Our ride on the Magic School Bus this week took me to South Gate to visit with some of the dedicated staff at one of our Options Schools – Simon Rodia High School.
Rodia is a remarkable school. I admire the way students and staff have built a culture founded on trust, collaboration and helping each student find their voice, often in art. During a past visit, I had the chance to help complete a beautiful mosaic bench made from broken pieces of tile. One of their students drew an analogy between himself and the art he created, saying he sees himself and his classmates as broken pieces of tile, coming to the school for help. And he thinks of the adults at the school led by Principal Gutierrez as artists who help students become whole and find something beautiful inside themselves.
At the school, I also had the opportunity to speak with Adrienne Phillips, a bus driver who is a wonderful example of the effort everyone in Los Angeles Unified is making to help students.
When the pandemic hit, we asked staff members who could no longer do their current jobs to contribute in other ways. School principals set up a program to provide meals at schools, school nurses provide COVID tests and are training to provide vaccinations and bus drivers are pitching in at schools. It’s all hands on deck. Ms. Phillips went to work in the office at Rodia, where she saw first-hand the struggles of students, teachers and their families as they transitioned to online learning.

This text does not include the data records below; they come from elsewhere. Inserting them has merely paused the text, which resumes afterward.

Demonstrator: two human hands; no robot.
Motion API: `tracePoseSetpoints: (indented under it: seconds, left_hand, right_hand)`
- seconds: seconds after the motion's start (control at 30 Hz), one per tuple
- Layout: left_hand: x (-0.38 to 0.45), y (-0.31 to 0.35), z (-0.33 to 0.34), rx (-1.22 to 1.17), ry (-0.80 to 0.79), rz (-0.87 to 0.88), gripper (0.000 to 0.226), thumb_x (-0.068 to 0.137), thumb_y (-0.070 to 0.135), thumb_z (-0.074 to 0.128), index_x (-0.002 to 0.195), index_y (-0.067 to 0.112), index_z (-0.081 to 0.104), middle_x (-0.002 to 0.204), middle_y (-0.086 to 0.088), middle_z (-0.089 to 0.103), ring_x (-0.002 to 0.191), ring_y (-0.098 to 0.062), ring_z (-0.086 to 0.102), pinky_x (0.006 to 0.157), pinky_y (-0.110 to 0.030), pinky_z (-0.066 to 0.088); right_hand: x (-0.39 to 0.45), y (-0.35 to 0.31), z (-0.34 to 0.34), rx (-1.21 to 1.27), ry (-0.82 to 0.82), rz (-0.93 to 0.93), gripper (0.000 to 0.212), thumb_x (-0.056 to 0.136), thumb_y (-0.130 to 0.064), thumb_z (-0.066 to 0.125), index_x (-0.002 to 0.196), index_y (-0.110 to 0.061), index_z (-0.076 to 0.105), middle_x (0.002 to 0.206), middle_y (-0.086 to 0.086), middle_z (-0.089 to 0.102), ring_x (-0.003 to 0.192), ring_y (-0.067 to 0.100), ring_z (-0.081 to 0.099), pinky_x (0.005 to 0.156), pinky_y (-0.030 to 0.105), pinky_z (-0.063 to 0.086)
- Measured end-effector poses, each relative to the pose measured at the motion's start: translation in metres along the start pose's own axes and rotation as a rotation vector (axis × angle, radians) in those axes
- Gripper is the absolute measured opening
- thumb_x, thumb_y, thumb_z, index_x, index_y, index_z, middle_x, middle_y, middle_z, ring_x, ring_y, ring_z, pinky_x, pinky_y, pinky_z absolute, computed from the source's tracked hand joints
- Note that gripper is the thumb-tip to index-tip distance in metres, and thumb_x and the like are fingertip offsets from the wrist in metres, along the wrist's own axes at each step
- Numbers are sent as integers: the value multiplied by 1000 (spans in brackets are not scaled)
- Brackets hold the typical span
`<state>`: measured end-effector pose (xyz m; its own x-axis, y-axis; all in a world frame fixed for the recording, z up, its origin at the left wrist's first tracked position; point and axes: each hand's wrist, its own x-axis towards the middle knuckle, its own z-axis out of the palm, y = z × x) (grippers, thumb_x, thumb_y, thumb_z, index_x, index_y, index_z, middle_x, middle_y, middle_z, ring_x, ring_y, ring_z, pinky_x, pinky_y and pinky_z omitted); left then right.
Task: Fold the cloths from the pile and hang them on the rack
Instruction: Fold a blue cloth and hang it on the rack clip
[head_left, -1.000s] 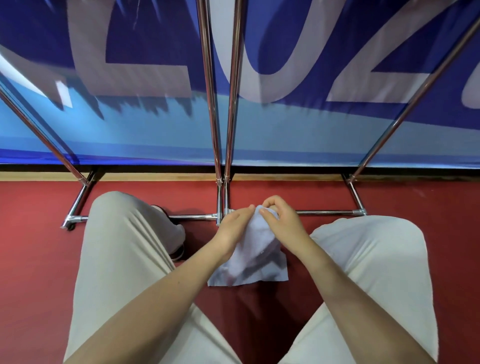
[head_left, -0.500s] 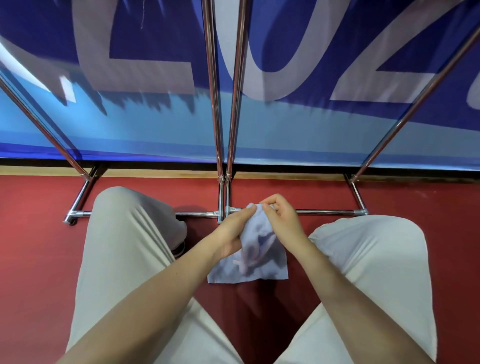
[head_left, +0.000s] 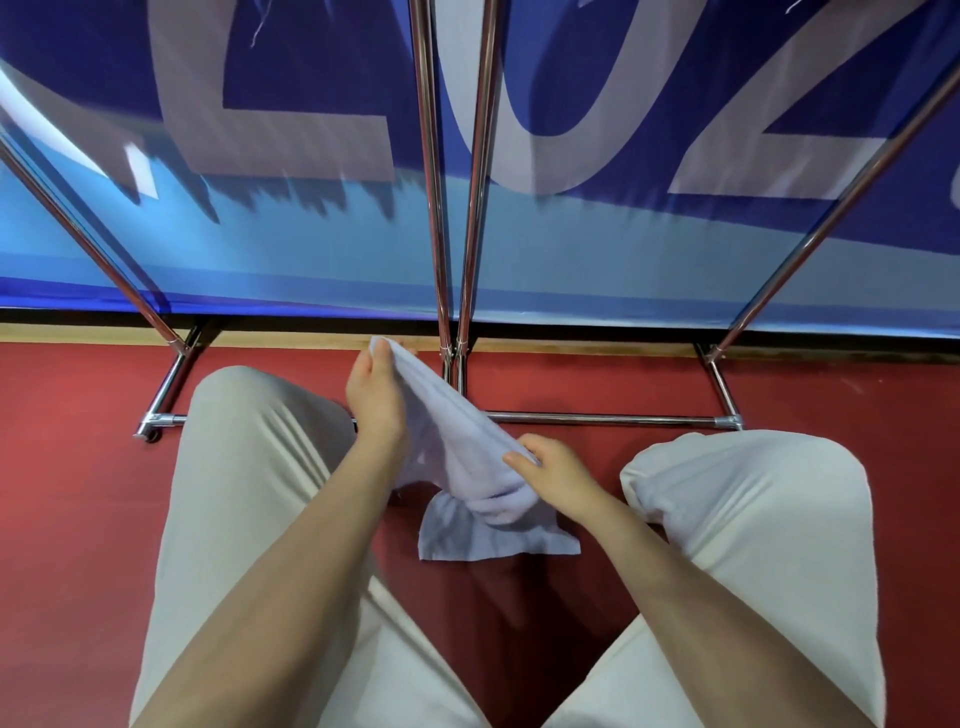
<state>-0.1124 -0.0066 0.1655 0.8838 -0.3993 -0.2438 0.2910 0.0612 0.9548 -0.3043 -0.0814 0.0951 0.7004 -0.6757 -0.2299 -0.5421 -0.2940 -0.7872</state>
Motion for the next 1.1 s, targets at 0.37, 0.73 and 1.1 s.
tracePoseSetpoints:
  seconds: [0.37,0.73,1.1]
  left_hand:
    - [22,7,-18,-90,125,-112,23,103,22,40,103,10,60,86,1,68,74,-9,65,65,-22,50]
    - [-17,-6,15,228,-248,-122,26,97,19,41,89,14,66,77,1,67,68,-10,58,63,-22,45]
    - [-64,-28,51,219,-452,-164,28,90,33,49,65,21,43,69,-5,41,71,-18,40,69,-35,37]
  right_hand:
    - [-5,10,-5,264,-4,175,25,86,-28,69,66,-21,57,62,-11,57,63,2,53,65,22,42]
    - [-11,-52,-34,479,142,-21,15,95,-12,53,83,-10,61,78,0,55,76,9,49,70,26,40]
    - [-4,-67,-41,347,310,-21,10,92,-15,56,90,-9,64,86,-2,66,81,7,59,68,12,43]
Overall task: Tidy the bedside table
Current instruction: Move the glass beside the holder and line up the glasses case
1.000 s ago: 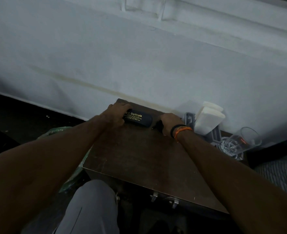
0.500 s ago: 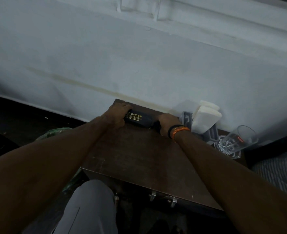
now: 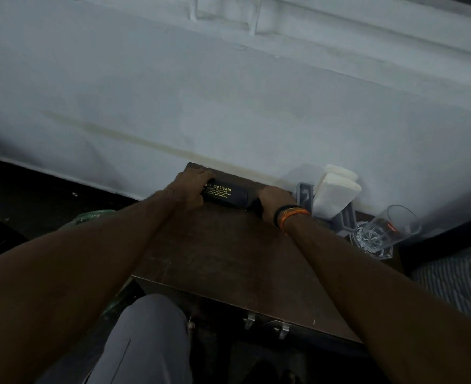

That’s where teacher Jesus Martinez came in. He had worked with students to create beautiful butterfly mosaics the previous year and some had been left undone when schools closed suddenly in March. Mr. Martinez asked Ms. Phillips if she could help complete the mosaics for students and she did. She got the hang of it and made some dolphins. And then she created her masterpiece: It’s a school bus and it is definitely magical.
As we close this week, I want to share with you a short video about Simon Rodia and my visit. Please enjoy.
Thank you for your continued patience and support.